Revista Consultor Jurídico, 15 de janeiro de 2014, 19h33

Comentários de leitores

1 comentário

Sempre a saída mais fácil.

Fernando José Gonçalves (Advogado Sócio de Escritório)

Como sempre,o P.Público enfrenta as questões de segurança de forma paliativa,jogando o problema p/a platéia. A criminalidade aumenta ? Proibe-se a venda de armas de brinquedo.

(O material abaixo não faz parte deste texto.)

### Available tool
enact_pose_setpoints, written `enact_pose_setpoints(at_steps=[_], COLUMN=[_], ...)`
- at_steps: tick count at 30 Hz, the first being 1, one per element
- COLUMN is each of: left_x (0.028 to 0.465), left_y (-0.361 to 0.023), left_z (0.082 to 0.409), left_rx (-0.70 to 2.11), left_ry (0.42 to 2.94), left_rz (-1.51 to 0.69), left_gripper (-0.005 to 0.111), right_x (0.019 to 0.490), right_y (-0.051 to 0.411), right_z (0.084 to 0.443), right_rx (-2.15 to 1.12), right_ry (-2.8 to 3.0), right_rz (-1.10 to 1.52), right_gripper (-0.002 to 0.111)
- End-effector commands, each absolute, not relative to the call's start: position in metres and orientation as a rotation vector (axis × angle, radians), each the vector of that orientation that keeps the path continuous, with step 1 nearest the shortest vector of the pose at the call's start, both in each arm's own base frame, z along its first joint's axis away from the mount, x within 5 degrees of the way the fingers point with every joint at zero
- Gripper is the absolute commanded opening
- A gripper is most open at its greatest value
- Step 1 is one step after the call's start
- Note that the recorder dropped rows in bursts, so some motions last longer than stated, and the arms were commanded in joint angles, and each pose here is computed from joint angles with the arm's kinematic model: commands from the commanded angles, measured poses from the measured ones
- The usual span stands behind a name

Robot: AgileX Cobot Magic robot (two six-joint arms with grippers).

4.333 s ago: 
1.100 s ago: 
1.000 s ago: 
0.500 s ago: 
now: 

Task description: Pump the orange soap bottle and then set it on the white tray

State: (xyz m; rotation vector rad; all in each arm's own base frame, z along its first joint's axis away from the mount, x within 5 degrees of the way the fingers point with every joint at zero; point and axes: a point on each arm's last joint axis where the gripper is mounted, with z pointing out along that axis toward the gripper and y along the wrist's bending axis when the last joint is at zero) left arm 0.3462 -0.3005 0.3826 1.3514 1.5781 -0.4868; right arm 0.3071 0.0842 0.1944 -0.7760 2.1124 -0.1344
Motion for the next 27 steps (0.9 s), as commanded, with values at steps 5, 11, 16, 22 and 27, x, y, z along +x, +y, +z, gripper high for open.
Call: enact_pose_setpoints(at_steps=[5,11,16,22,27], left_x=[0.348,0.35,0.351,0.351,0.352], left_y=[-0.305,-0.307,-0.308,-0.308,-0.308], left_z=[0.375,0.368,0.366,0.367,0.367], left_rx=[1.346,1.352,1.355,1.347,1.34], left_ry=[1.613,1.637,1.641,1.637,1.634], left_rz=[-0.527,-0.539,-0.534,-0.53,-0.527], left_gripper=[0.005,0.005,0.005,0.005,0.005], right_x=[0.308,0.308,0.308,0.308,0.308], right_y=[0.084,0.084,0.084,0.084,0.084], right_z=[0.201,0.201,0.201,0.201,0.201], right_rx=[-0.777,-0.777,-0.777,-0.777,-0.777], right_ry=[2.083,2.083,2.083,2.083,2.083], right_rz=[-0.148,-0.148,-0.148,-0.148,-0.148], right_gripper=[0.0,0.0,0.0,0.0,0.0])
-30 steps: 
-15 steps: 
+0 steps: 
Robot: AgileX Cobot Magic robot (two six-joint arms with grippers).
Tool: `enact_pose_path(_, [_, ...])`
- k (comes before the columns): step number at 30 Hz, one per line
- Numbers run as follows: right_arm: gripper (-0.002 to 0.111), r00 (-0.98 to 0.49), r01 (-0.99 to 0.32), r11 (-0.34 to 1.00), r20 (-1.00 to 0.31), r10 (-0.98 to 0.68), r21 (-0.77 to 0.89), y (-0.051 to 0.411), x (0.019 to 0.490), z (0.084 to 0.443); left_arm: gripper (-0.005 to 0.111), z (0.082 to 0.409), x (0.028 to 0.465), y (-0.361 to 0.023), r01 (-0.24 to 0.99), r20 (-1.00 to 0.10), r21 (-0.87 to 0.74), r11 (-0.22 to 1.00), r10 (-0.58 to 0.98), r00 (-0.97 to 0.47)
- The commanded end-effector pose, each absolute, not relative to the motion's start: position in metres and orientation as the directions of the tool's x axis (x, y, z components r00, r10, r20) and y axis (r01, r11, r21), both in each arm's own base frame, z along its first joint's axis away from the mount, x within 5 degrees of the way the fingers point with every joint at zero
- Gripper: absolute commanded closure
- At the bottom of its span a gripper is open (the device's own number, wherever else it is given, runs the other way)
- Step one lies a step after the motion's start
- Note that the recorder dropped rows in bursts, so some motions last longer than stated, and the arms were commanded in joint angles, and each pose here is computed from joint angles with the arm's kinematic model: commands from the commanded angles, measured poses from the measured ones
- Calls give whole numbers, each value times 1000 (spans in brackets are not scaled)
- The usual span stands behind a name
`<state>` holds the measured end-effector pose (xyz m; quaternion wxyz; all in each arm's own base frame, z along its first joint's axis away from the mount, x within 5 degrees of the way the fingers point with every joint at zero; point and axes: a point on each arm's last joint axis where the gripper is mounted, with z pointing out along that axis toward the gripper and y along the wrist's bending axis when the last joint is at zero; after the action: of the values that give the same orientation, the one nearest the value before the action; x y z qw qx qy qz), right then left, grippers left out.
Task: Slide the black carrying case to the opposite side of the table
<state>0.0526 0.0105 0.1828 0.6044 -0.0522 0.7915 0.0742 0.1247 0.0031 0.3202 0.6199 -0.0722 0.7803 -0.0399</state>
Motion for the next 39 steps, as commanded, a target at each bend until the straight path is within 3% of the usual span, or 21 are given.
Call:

A maioria dos assaltos e execuções são realizadas com o emprego de motos e pelo garupa? É simples,vamos impossibilitar a condução de mais de uma pessoa nesse tipo de veículo.Há pouco tempo atrás,cerca de 2 anos se não me falha a memória, um "prócere" do C.Nacional propôs um projeto de lei (que felizmente não vingou)obrigando as montadoras de motocicletas a comercializarem esses veículos apenas com o banco do piloto (!!!).Com isso,em tese,se impediria que mais de um ocupante fizesse uso da moto ao mesmo tempo.Absurdos desse tipo atestam a incompetência do Estado na busca de soluções p/os sérios problemas,n/só da segurança mas de quase tudo que grassa de ruim neste país.Não se vai a origem das questões, preferindo-se "atacar pelas beiradas", afinal é mais simples,menos oneroso e,de certa forma,se dá uma resposta à sociedade.N/sou contra a proibição da venda de armas de brinquedo,mas por outros motivos e n/porque estão sendo usadas em assaltos, pois essa é uma questão de segurança e que deve ser tratada no conjunto da obra.